Au regard de la levée de boucliers à l'encontre des dérapages racistes, dans le monde des médias, du foot, ou sur les réseaux sociaux, il y a des expressions qui aujourd'hui, en novembre 2019, n'ont plus leur place dans le vocabulaire de la masse populaire.

Encore moins à la télévision, sur le plateau d'une chaîne publique, dans la bouche d'un ancien arbitre belge haut placé. Jugées banales durant des décennies, les petites vannes "racistes" ou "très limites" sont aujourd'hui pointées du doigt et décriées, lorsque l'occasion se présente.

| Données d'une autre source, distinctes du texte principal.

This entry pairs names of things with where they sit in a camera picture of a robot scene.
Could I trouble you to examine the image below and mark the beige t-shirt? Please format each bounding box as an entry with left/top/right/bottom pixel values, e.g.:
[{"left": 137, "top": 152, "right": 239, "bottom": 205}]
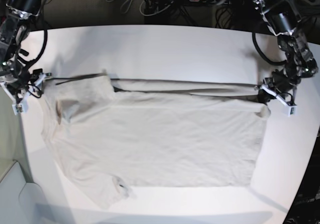
[{"left": 41, "top": 76, "right": 270, "bottom": 209}]

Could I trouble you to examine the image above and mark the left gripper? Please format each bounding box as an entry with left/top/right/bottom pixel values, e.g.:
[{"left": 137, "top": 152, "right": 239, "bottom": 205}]
[{"left": 257, "top": 70, "right": 300, "bottom": 104}]

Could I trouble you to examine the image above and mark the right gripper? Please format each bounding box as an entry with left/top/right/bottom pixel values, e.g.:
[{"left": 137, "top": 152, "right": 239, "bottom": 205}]
[{"left": 0, "top": 68, "right": 44, "bottom": 102}]

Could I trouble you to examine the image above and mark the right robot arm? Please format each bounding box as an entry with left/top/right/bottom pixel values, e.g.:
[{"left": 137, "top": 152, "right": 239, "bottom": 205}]
[{"left": 0, "top": 0, "right": 48, "bottom": 104}]

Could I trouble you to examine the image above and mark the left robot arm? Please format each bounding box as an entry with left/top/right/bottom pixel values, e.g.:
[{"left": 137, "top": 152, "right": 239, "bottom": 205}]
[{"left": 252, "top": 0, "right": 319, "bottom": 107}]

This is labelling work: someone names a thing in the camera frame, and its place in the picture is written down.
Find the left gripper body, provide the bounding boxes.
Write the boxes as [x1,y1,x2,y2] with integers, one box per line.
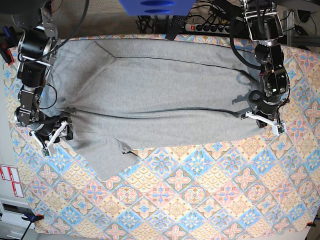
[251,98,283,122]

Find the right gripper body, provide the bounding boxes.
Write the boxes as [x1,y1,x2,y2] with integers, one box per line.
[29,116,68,143]

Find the grey T-shirt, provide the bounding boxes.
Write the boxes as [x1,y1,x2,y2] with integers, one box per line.
[40,39,262,181]

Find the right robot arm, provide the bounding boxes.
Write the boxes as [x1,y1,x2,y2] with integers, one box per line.
[12,0,73,146]

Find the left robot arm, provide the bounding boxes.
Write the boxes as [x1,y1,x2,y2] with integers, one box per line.
[229,0,291,134]

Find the patterned tablecloth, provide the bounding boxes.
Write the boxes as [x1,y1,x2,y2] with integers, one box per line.
[0,34,320,240]

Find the red white label stickers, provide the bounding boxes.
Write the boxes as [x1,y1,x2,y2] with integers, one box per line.
[0,164,24,198]

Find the blue orange clamp bottom-left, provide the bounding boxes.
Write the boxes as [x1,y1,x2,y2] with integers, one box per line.
[21,213,44,223]

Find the blue orange clamp top-left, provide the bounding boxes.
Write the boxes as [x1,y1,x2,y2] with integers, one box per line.
[0,26,14,66]

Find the white power strip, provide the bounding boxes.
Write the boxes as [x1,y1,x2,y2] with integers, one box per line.
[184,23,230,35]

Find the orange clamp bottom-right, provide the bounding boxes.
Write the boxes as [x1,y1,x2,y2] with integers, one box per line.
[307,222,317,227]

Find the black remote on table edge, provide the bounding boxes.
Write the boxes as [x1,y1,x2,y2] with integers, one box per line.
[165,15,187,41]

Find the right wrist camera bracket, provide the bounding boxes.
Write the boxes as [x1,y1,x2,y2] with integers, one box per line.
[30,120,68,157]

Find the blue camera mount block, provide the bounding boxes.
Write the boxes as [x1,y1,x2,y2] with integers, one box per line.
[119,0,196,16]

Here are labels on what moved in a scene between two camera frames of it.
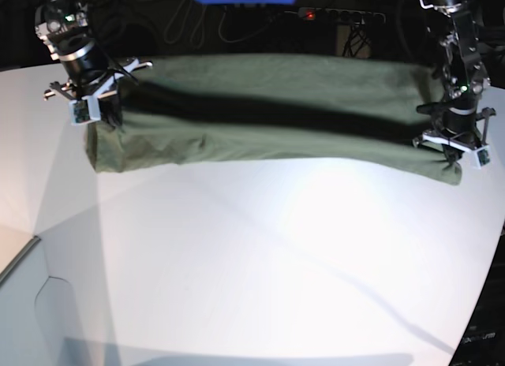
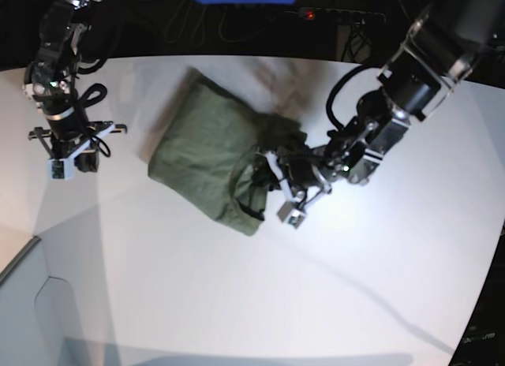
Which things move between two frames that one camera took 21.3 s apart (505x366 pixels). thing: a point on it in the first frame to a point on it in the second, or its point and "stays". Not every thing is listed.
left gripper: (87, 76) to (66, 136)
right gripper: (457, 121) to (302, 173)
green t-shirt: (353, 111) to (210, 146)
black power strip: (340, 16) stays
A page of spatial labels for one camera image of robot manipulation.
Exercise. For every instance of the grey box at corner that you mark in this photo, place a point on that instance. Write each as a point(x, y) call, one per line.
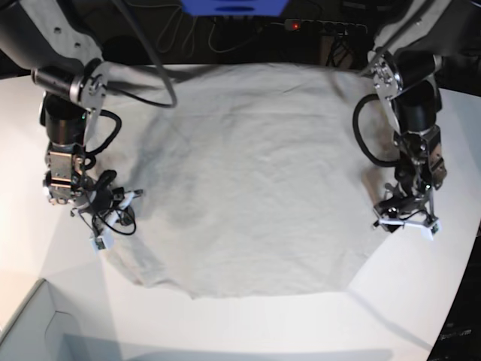
point(48, 326)

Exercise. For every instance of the black power strip red light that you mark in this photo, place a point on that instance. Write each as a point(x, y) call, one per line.
point(325, 27)

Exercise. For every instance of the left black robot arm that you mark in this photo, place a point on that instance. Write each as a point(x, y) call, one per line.
point(409, 49)

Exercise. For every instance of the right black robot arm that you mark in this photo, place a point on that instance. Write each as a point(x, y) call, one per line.
point(67, 63)

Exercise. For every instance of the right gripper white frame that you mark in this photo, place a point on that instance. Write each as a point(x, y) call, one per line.
point(117, 217)

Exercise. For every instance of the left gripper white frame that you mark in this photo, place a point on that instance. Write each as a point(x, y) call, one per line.
point(398, 210)

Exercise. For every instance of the blue overhead mount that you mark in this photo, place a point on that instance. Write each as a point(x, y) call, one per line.
point(207, 8)

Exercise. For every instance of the beige t-shirt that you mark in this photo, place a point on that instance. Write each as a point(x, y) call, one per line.
point(253, 185)

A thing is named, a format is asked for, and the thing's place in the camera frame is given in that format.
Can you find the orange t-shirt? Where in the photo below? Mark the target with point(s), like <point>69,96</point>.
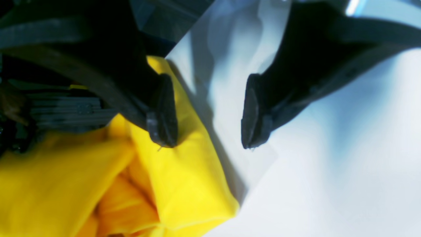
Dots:
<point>116,182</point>

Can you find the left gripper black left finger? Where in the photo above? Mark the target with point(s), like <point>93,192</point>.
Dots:
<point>96,43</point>

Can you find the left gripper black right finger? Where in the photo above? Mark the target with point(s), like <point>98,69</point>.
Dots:
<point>326,45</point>

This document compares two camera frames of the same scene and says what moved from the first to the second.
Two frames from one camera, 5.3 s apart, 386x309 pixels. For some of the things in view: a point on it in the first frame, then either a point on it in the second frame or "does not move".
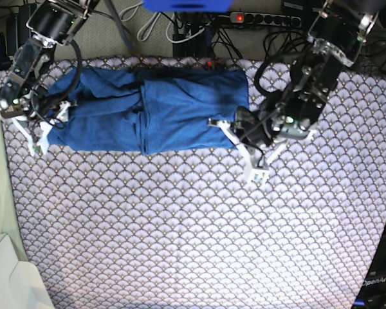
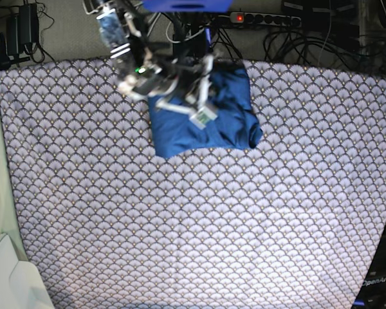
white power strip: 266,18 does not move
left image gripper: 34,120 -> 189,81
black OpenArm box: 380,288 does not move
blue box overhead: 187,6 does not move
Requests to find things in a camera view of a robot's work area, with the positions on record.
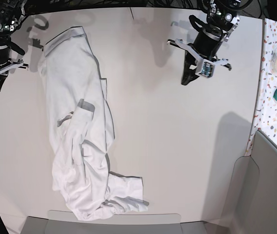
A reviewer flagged white t-shirt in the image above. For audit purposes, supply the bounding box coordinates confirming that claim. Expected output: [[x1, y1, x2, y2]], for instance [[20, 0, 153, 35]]
[[38, 27, 148, 221]]

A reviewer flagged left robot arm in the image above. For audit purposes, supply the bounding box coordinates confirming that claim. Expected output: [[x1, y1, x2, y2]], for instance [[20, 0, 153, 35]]
[[0, 0, 251, 91]]

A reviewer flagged grey panel at right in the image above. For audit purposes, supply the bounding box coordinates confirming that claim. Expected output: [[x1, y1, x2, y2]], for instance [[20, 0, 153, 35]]
[[223, 131, 277, 234]]

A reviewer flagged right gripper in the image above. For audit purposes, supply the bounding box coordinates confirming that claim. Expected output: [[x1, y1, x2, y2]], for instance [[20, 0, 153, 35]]
[[0, 34, 29, 76]]

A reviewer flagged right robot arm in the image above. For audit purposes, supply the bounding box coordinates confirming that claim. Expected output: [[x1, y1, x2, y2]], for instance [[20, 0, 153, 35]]
[[0, 0, 195, 91]]

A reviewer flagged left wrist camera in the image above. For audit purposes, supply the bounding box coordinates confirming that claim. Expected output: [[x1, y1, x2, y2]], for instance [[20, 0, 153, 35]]
[[195, 59, 215, 78]]

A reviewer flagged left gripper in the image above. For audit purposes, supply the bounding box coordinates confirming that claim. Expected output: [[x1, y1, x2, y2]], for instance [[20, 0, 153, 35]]
[[167, 28, 232, 71]]

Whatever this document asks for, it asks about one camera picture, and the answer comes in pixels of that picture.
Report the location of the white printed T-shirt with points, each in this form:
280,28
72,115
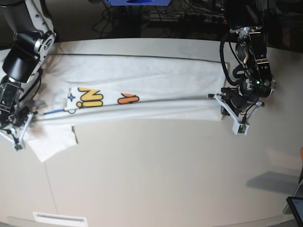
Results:
80,89

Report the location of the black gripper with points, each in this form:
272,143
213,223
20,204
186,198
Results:
242,97
12,116

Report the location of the blue robot base block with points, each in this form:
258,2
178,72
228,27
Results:
139,2

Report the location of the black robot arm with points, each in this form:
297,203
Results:
34,34
252,78

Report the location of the black tablet device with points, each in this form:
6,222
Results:
296,206

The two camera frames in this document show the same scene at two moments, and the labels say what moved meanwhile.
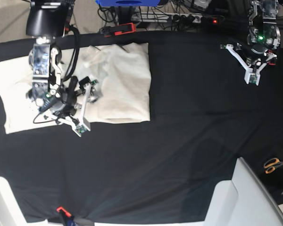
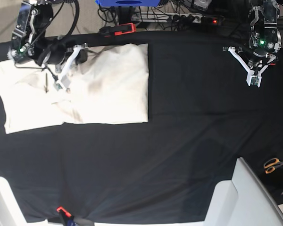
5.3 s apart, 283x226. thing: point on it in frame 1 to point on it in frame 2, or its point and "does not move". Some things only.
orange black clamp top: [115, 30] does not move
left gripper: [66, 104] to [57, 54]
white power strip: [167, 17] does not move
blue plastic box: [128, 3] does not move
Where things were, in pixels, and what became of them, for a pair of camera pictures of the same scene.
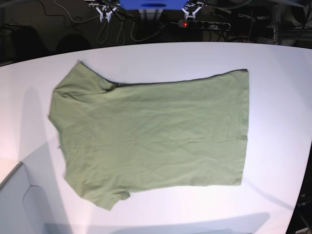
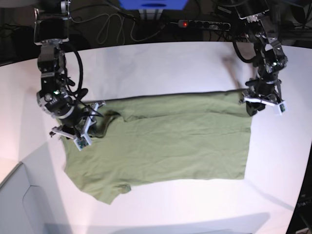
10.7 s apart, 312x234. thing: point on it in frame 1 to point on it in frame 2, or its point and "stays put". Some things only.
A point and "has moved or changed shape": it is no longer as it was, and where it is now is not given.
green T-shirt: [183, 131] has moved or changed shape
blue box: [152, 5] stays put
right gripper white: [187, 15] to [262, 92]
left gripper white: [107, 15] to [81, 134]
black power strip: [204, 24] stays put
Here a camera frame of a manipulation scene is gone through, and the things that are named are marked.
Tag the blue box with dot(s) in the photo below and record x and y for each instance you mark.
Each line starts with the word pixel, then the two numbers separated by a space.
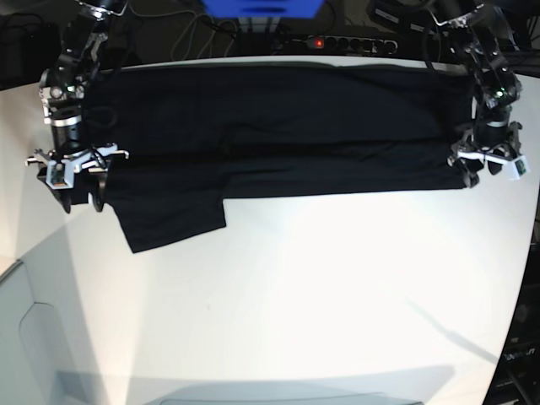
pixel 297 9

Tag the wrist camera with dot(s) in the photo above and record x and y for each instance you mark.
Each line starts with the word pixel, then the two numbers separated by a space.
pixel 60 174
pixel 517 168

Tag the black power strip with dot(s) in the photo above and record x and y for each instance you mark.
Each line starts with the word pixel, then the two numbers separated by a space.
pixel 338 46

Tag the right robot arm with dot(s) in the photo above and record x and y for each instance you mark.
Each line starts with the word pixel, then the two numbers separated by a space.
pixel 64 85

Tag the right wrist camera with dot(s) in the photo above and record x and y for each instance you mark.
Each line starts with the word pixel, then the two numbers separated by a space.
pixel 60 174

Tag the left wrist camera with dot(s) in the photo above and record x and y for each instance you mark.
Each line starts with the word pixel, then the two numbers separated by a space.
pixel 517 168

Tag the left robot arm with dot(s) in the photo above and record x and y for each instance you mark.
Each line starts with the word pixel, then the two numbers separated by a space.
pixel 491 140

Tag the black T-shirt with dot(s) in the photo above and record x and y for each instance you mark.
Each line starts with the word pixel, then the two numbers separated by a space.
pixel 198 136

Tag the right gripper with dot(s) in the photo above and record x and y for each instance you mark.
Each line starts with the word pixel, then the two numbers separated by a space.
pixel 91 159

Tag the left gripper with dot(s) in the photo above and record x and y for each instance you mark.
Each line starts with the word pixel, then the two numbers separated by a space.
pixel 503 150

Cette semaine, la phrase choquante du président du club de Brescia, où évolue l'italien Mario Balotelli. " Il est noir, il travaille pour être plus clair mais il a des difficultés." À cette sortie polémique, s'ajoute la dernière en date, prononcée par Marcel Javaux, sur le plateau de la Tribune (RTBF).

Évoquant une faute commise par Emmanuel Dennis, joueur du FC Bruges, sur un adversaire ostendais, il lance: " Ça, ça vaut quatre-cinq matches [de suspension, NDLR], et le gars s’en sort blanchi… Enfin si on peut le dire..."

Une phrase de l'ancien arbitre de D1 qui ne plait pas à Khalilou Fadiga, autre chroniqueur de la Tribune, mais que le principal intéressé à tenu à commenter ce mardi sur Twitter: " Manifestement, le terme blanchi utilisé tous les jours en droit aurait eu, selon d'aucuns, une connotation raciste dans ma bouche... Dans ce cas je m'en excuse. Dire sur cette base que je suis raciste est insultant."